In a flurry of activity, Napwa also took on other Aids activists, including loveLife, the Treatment Action Campaign and the Sowetan’s HIV-positive columnist Lucky Mazibuko.

The group says it chose direct action after its message had fallen on deaf ears at many demonstrations, protests and pickets.

The campaign got off to a soggy start when the strikers and their belongings were rained on during the first night.

“Some people got flu and for some it became very serious,” said Napwa media officer Joe Manciya.

Activists were complaining of stomach cramps, runny stomachs and skin infections by the third day.


“We had to call in a doctor for observations and to provide some medication,” he said.

“Four members were critical and had to be hospitalised for dehy- dration. Some had pneumonia. We also suffered from fatigue, and mouth and throat thrush,” he said.

The first phase of the campaign ended on New Year’s Day. But GlaxoSmithKline had ignored the protesters outside its offices and they decided to step up their actions. Seven of the hunger strikers then also stopped drinking water and threatened even stronger protests.

But the campaign came to an end this week when the seven strikers were arrested after forcing their way into the nearby Pharmaceutical Manufacturers’ Association’s offices. The activists had planned to stage a sit-in after occupying the offices, but instead spent a night in jail charged with trespassing.

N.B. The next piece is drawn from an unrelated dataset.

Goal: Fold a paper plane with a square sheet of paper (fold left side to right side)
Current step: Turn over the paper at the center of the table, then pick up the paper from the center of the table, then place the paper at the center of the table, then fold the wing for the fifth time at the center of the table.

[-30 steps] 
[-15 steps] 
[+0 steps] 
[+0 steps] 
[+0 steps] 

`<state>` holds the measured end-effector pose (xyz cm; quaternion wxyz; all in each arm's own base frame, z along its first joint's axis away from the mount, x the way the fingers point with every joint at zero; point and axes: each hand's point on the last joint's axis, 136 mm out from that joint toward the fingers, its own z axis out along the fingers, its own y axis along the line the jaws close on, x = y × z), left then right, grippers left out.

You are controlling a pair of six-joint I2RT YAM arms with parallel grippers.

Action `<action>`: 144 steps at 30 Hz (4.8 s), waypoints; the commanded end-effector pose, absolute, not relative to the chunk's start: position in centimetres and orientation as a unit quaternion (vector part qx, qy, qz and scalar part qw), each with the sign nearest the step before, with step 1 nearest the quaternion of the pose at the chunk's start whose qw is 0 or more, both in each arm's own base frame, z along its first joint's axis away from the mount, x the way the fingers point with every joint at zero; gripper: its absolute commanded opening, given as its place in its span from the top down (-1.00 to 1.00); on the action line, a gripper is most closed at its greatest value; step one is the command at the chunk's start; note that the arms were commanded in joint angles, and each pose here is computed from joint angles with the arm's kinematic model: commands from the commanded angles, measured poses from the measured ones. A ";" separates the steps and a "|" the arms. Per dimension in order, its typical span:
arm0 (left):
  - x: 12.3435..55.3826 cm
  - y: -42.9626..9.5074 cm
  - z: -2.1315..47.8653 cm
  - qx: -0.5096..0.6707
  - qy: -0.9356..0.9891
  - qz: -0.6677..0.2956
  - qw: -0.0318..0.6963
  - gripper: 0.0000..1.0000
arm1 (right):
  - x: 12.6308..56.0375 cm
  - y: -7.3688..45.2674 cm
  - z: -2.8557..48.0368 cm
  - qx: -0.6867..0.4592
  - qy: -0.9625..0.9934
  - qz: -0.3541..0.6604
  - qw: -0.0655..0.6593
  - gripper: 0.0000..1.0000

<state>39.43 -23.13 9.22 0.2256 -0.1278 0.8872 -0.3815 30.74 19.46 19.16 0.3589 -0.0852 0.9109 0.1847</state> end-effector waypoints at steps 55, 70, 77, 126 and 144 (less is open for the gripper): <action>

“They couldn’t ignore us if we were inside the premises,” said Manciya, justifying the move.

The seven appeared in court on Tuesday January 7. The case was postponed until March 7 and the seven were released without bail.

Another group of protesters descended on The Banking Council’s offices in Johannesburg, but their occupation plans were stymied when they found the targeted office was well protected on the 10th floor of a building.

Napwa says banks refuse HIV-infected people bonds and loans, insurance companies do not pay out life polices if they discover the deceased had Aids, medical aids deny HIV/Aids patients medical coverage, and pharmaceutical companies do not provide affordable drugs.

The Napwa activists celebrated New Year by vandalising and scrawling “Napwa” across three loveLife billboards in Germiston.

“A lot of money has been pumped into loveLife and they are wasting it on meaningless messages,” says Than-duxolo Doro, Napwa’s spokesperson.

Manciya agrees: “We have no problem with loveLife, but the message displayed on their billboards is public pornography and isn’t interpreted properly for its target market to understand.

“We had pleaded with loveLife to change those messages, but they decided to ignore us. So we won’t talk anymore; we will do it for them.”

Angel Stewart Buchanan, a spokesperson for loveLife, says her group’s publicity campaign was designed to provoke discussion.

“Our study with teenagers, to whom the message is targeted, has shown they are effective,” she said. “We have tried to speak to Napwa to discuss their problems, but they will not speak with us.” She says loveLife will take legal action if Napwa targets more of its billboards.

Though most of Napwa’s targets have ignored the group, Doro says the activists have held “fruitful” meetings with the Department of Health and the Department of Social Development. The group wants the government to provide grants to everyone with HIV.


He says the government will facilitate meetings with targets of the Black Christmas campaign if Napwa has difficulties organising talks.“We will be interacting with the government a lot more ... and we’ll be part of the whole programme,” he said.